Un error por triplicado


Nadie en su sano juicio se imagina que Macron no puede visitar Córcega o que la reina Isabel no pueda veranear en Balmoral, en la independentista Escocia. Los difíciles equilibrios de Pedro Sánchez para mantenerse en el poder hacen que las concesiones a los secesionistas se sucedan en busca de los necesarios votos para sacar adelante los Presupuestos y darle estabilidad a la débil coalición de Gobierno.

Solo así se entiende (primer error) que se negara el permiso para que Felipe VI acudiera al acto de entrega de los despachos a la nueva promoción de jueces con la peregrina excusa de su cercanía al 1-O y a la proclamación de la sentencia de inhabilitación de Quim Torra.

Y solo se explica por el miedo a las encuestas (segundo error) que a la semana siguiente Sánchez y sus asesores tuvieran que improvisar un acto para aparentar una cercanía a Felipe VI que sus socios de coalición se empeñan en dinamitar cada día.

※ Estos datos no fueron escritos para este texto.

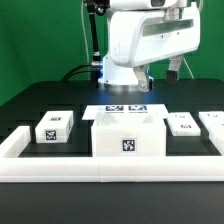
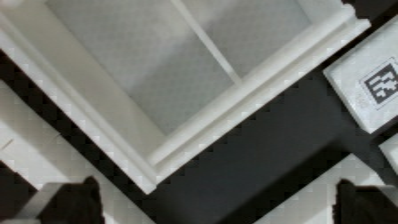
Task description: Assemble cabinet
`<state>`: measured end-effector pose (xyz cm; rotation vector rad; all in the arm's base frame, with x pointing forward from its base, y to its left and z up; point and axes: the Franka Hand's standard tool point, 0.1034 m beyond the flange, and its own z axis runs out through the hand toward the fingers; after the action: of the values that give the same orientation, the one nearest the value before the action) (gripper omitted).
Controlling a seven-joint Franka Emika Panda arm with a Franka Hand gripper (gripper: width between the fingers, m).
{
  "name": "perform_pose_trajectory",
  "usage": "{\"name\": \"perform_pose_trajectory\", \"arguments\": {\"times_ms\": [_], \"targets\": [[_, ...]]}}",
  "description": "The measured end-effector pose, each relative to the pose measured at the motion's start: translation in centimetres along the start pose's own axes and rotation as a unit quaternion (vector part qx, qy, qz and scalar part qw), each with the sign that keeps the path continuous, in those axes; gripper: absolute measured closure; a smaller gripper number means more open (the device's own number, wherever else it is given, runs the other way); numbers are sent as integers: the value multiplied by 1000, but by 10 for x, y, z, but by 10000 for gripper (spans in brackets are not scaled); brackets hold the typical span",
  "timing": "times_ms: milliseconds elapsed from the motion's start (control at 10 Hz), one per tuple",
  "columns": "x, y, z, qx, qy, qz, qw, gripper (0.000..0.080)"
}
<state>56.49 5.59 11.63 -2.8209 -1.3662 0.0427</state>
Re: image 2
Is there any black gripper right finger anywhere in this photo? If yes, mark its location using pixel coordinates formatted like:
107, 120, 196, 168
333, 179, 398, 224

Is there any white U-shaped workspace fence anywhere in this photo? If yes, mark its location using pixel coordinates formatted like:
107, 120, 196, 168
0, 81, 155, 224

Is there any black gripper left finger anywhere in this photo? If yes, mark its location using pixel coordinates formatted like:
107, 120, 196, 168
39, 176, 105, 224

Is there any white cabinet body box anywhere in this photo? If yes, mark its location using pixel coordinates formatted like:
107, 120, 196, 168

El tercero de los errores es refugiar al rey en un acto intrascendente en una zona vallada de Barcelona porque un millar de radicales —jaleados por Colau, Torra y otros amigos con dudosos antecedentes— decide que el jefe del Estado no puede visitar una parte del mismo. Que ese millar de violentos se impongan a los cientos de miles de catalanes que quieren vivir en paz y pelear contra la pandemia es el cuarto error que, por lo que parece, el Gobierno parece dispuesto a cometer para salvar los apoyos de unos aliados que ya han demostrado ser de todo menos fiables.